In lieu of an abstract, here is a brief excerpt of the content:

Reviewed by:
  • Bootleggers and Borders: The Paradox of Prohibition on a Canada—U.S. Borderland by Stephen T. Moore
  • Stephen Azzi
Bootleggers and Borders: The Paradox of Prohibition on a Canada—U.S. Borderland. By Stephen T. Moore (Lincoln, University of Nebraska Press, 2014) 288 pp. $40.00

With the growing popularity of borderlands history, scholars have devoted considerable attention to the areas adjacent to the U.S.-Mexico boundary. Yet the other North American border—the line separating Canada and the United States—has been neglected. Moore has begun to redress the balance.

Focusing on the Pacific Northwest, Moore examines the impact of Prohibition on the two countries. Canadian provinces began to abandon Prohibition in 1919, the same year in which the United States amended the Constitution to adopt national Prohibition. Americans flooded northward to drink, and bootleggers (mostly Americans) began smuggling alcohol southward across the border. Both the Canadian government and [End Page 469] the public saw no reason to stop selling liquor to Americans. In fact, the Canadian government profited from the smuggling, collecting a duty of $20.00 per case of alcohol headed for the United States.
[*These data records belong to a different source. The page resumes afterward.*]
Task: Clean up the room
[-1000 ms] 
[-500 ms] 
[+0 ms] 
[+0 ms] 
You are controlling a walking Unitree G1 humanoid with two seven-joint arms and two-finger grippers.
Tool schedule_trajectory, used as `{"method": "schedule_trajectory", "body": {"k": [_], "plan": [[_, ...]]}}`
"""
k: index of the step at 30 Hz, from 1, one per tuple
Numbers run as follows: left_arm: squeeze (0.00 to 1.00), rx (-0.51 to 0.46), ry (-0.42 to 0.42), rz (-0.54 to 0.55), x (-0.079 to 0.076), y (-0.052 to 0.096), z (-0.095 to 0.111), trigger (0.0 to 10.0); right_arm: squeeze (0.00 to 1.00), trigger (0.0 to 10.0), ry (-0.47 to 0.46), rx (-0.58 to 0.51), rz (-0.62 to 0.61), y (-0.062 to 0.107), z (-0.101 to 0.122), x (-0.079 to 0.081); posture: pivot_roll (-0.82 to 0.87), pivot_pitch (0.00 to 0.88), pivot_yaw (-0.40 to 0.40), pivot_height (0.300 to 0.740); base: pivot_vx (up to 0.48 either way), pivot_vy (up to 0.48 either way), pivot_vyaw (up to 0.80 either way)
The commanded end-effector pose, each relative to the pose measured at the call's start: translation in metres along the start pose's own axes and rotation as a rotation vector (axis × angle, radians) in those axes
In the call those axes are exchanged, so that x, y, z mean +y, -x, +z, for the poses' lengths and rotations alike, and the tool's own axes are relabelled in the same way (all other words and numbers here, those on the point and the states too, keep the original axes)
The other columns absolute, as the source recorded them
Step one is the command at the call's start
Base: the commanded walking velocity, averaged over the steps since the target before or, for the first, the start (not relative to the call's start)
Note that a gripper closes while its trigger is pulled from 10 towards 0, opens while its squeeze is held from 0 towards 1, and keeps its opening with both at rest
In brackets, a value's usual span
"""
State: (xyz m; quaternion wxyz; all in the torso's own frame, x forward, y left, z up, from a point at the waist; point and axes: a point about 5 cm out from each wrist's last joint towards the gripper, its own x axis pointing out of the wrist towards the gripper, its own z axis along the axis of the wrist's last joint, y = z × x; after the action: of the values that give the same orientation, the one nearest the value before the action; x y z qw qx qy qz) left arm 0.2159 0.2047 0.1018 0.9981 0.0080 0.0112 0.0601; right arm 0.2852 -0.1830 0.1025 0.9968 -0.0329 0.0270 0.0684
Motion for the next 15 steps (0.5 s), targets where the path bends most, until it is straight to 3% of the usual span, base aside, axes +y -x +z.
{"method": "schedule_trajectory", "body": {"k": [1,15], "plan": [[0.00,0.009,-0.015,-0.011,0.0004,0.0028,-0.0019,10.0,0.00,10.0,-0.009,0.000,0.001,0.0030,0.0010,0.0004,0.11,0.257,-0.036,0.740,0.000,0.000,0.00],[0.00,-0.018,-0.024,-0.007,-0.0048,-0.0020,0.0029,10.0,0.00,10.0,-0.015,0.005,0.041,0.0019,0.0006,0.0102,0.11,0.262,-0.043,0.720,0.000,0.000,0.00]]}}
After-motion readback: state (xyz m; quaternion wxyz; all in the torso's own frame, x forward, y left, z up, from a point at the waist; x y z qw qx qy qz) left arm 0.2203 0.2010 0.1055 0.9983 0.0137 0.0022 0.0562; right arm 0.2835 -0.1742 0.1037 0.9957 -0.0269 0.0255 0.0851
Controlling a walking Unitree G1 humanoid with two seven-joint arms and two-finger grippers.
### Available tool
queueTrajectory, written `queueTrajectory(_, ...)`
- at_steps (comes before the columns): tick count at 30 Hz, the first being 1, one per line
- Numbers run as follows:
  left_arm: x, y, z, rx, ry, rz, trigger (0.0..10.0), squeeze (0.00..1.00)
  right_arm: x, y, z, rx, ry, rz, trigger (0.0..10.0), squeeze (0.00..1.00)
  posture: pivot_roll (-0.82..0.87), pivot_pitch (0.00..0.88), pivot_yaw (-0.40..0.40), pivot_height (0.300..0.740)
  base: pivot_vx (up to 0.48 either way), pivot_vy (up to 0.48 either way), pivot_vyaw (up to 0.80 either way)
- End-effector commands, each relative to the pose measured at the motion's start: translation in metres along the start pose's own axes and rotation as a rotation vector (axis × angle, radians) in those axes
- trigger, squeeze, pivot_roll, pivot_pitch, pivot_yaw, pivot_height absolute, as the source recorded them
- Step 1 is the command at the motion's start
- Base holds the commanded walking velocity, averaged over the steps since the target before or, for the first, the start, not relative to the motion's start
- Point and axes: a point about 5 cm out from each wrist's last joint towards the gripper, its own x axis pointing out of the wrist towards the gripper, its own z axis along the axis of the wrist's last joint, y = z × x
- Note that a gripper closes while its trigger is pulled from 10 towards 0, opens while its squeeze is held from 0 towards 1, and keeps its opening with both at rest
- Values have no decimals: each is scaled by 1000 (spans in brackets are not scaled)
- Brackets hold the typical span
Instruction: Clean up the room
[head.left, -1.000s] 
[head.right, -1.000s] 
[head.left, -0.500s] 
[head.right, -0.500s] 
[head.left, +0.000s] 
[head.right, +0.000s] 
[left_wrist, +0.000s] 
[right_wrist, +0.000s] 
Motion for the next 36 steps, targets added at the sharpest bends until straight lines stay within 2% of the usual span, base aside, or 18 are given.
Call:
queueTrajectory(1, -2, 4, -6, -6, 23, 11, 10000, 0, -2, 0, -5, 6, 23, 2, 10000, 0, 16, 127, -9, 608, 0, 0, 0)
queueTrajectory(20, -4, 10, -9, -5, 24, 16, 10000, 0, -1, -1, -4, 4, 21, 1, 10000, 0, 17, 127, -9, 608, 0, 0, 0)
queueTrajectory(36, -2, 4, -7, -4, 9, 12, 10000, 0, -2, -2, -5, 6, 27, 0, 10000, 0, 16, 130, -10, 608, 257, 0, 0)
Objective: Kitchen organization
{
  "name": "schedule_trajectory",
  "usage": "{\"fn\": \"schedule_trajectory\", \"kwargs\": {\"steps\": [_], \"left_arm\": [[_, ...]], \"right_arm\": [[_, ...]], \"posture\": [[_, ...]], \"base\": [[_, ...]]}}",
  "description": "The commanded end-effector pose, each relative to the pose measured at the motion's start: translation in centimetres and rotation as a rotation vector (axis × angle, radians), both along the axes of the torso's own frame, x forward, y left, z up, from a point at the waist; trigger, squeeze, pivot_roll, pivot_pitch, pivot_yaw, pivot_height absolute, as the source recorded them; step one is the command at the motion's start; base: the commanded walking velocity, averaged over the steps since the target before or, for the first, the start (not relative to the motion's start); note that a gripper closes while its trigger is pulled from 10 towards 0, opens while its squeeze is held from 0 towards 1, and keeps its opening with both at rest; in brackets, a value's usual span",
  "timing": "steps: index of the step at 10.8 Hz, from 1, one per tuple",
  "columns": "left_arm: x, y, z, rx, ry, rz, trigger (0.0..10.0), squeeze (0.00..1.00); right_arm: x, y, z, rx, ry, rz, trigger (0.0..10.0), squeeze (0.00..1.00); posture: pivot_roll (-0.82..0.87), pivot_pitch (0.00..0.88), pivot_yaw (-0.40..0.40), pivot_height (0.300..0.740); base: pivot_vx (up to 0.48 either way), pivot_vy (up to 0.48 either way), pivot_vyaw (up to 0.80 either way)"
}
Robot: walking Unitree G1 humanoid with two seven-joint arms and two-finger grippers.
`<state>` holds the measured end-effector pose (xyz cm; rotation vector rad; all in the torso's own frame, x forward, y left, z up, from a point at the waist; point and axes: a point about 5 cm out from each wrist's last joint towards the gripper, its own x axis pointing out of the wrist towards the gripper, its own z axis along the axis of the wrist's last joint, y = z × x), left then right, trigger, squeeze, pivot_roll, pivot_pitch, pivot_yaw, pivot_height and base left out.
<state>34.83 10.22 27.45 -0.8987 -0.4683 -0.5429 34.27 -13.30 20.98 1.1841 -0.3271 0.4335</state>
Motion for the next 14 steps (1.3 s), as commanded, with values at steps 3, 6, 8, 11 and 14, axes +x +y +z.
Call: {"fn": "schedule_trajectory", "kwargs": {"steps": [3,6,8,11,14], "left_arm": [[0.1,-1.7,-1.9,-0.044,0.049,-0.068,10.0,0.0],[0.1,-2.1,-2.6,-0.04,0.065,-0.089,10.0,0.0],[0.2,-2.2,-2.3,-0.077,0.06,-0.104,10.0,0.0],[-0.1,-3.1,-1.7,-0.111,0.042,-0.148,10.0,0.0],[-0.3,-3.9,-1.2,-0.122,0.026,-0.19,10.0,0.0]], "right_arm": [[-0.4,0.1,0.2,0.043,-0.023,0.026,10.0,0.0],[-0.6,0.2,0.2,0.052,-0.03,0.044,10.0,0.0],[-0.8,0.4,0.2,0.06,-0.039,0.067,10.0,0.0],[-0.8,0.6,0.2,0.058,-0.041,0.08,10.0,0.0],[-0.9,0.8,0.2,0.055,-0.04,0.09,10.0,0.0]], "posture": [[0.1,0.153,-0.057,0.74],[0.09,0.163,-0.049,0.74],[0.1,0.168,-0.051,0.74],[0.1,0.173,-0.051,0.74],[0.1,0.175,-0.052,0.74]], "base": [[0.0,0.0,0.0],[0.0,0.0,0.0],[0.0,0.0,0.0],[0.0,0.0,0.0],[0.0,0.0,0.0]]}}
It was impossible to stop the smugglers. Ottawa was reluctant to help Washington enforce its own laws. As much as half of the population in the Pacific Northwest was opposed to Prohibition, including many police officers who were reluctant to enforce the law. U.S. Prohibition agents were too few in number to patrol the borderlands effectively. Although Canada banned the export of alcohol to the United States in 1930, the smuggling continued.

The book’s strengths are many. Moore’s analysis proceeds on more than one level: He examines both relations between Ottawa and Washington and the ways in which Prohibition worked on the ground. He explores the different meanings that Canadians and Americans attached to the border. He understands that the Canada-U.S. boundary was permeable—that people, products, and ideas moved easily across it. This insight sets the book apart from earlier works on the subject, most of which look at one country, as if the forces of history stopped at the 49th parallel. In contrast, Moore shows the close ties between the temperance movements of Canada and of the United States. He demonstrates that British Columbia served as a model for liquor regulation when the United States decided to abandon Prohibition in the early 1930s.

Moore is sensitive to nuance and diversity, refusing to see Canada and the United States as monoliths. He believes that both British Columbians and Washingtonians had more in common with their cross-border neighbors than with others in their own country. This regional identity shaped the nature of Canada-U.S. relations along the western bounary. British Columbians, for instance, were more inclined than other Canadians to cooperate with the United States.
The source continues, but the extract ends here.